RQ: He did our first ever review of our gig at St Johns Youth Club, Tamworth in 1980 for some fanzine he was doing, the name of which I forget.  He later went on to become Editor of the Tamworth Herald, a well respected local paper, which won many awards.  He is now Editor of the Bath Chronicle, an equally respected publication.  His passion for music, stemmed from punk music, one band in particular, “The Stranglers” has seen him at almost every gig they’ve ever done, regardless of which country they are playing in , during which, he has met the band many times and become good friends with them.   Also, since being the Editor of the Bath Chronicle, he has had the pleasure of drinking the  British Tax Payers wine at no 10 Downing Street, on not one, but three occasions!   His contribution to the 80’s Tamworth music scene was legendary and I am proud to call him one of my closest friends.

14. I first heard your single “Nightlife” on a dark dancefloor in New York City and I was immediately addicted to your fresh sounds! How did you create the perfect balance of delicious dance beats and clever lyrics?

AB: Most of the music came from a beat to start with and just jammin around it. Although we played synths, we started with traditional roles. Rikk did bass, Paul did rhythmic stuff such as arpeggios and, Gary melodies, and I filled in the gaps. Rikk did most of the beats.
RQ: First of all, Josh, if you were on the dancefloor, I’m glad it was dark!!!!!   At that time, me and Andy were very fluid creatively, it just came together, what more can I say?

15. How do you feel about the renewed interest in your music and newer bands that look to the Magnets for inspiration?

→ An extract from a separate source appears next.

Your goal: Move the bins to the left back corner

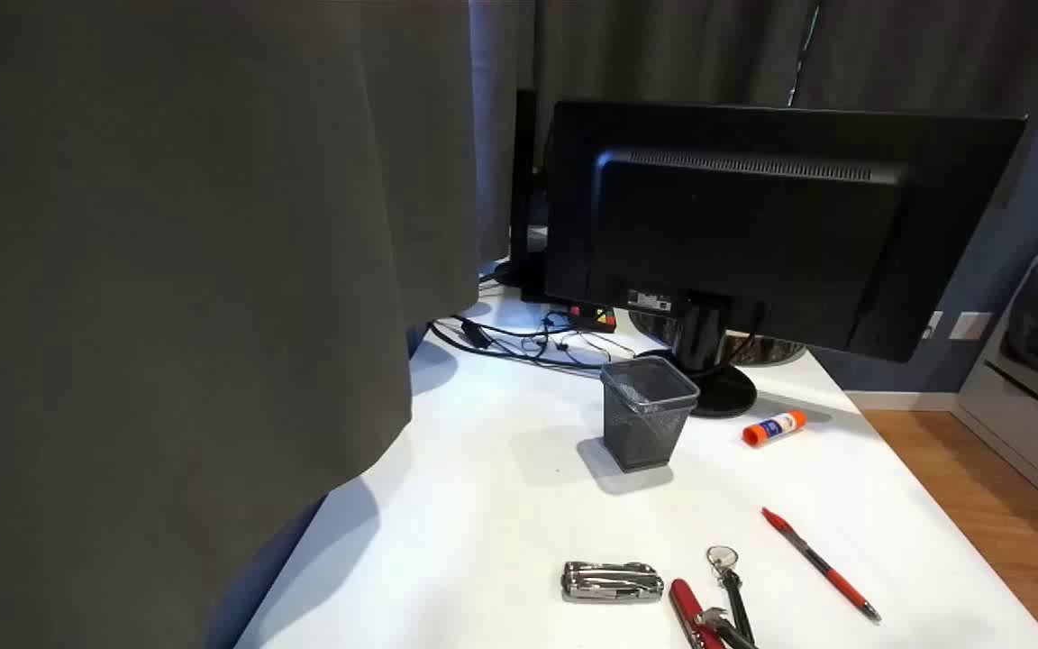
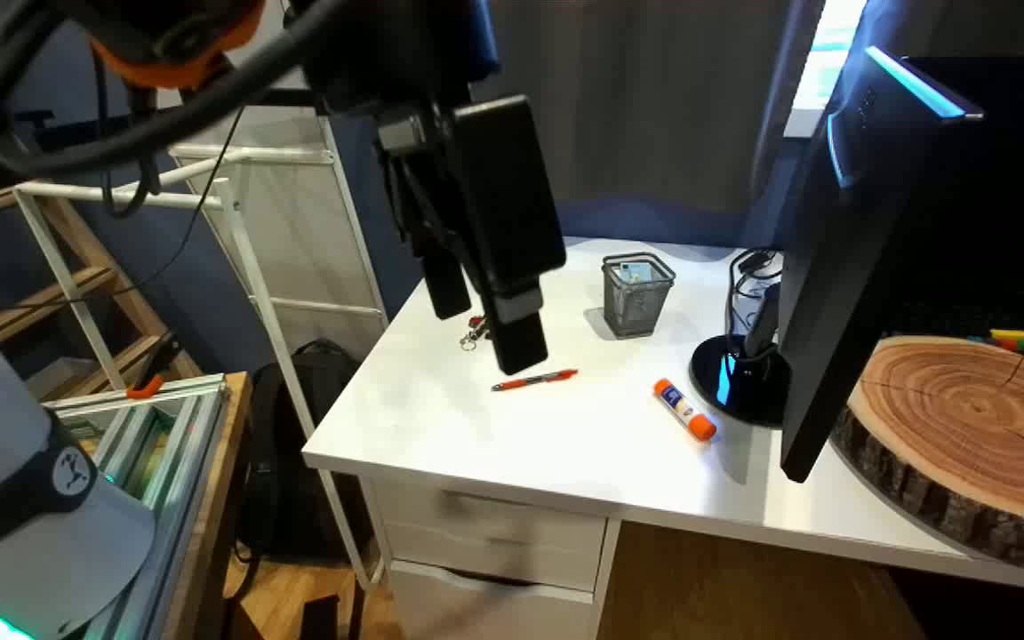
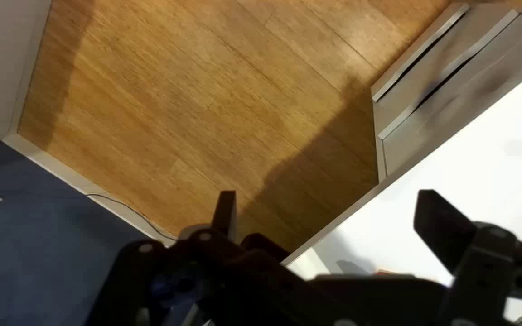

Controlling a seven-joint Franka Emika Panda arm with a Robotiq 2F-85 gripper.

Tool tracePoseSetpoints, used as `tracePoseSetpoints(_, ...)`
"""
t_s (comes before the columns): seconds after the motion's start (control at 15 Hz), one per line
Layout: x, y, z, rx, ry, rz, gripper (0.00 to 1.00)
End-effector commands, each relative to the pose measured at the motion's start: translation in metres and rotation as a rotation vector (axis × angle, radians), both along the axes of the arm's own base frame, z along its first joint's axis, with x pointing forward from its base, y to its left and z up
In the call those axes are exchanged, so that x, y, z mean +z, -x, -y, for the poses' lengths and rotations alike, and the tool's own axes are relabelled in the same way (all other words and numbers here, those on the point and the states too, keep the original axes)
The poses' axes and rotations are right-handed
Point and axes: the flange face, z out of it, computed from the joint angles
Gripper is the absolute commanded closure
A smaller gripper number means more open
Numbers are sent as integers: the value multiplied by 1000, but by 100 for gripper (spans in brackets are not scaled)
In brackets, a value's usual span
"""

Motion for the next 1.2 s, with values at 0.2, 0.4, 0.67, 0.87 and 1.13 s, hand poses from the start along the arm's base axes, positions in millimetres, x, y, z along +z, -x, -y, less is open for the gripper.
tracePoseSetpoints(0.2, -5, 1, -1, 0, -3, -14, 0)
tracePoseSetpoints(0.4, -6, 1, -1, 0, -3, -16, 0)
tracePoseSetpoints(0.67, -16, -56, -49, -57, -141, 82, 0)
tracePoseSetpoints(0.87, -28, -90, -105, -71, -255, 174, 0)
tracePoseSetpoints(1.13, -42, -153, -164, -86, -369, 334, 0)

AB: Well I never used to listen to our music much, but this renewed interest has made me compare our music to others. It sounds very different to any other band I know. Perhaps we resisted the “soundlike” temptation because we all came from different musical tastes.

16. Do you have any current musical projects or future plans for Those Attractive Magnets?

AB: I’m working on some new stuff, also trying to record some of the old practice tapes from our old TEAC144 , which hopefully I will start making available on Facebook. It’s great to talk with Rikk again and I’m sure we will do something together soon, probably by the power of the interweb.

RQ: We have talked about a re-union, logistics make this difficult, but not impossible. We are scattered all across Britain.   I never say never, we’re always open to offers and we’ve already been offered a gig at a very popular European Festival.     That’s the questions done, I would now like to thank the FANS, Dark Entries Posse, George Horn, Fantasy Studios, for listening to our wailing synths of doom and making it palatable for the human ears consumption! Eloise Leigh, for her dedication and patience to her art for her design prowess .Pieter Schoolwerth, for starting the ball rolling, by playing “Nightlife” on his VERY dark dancefloor.  And last, but not least, you Josh, for suffering my inane ramblings at all times of the day and night. It took a while, but we got there my man!  You’re a thoroughly decent chap and never unplug your Moog!.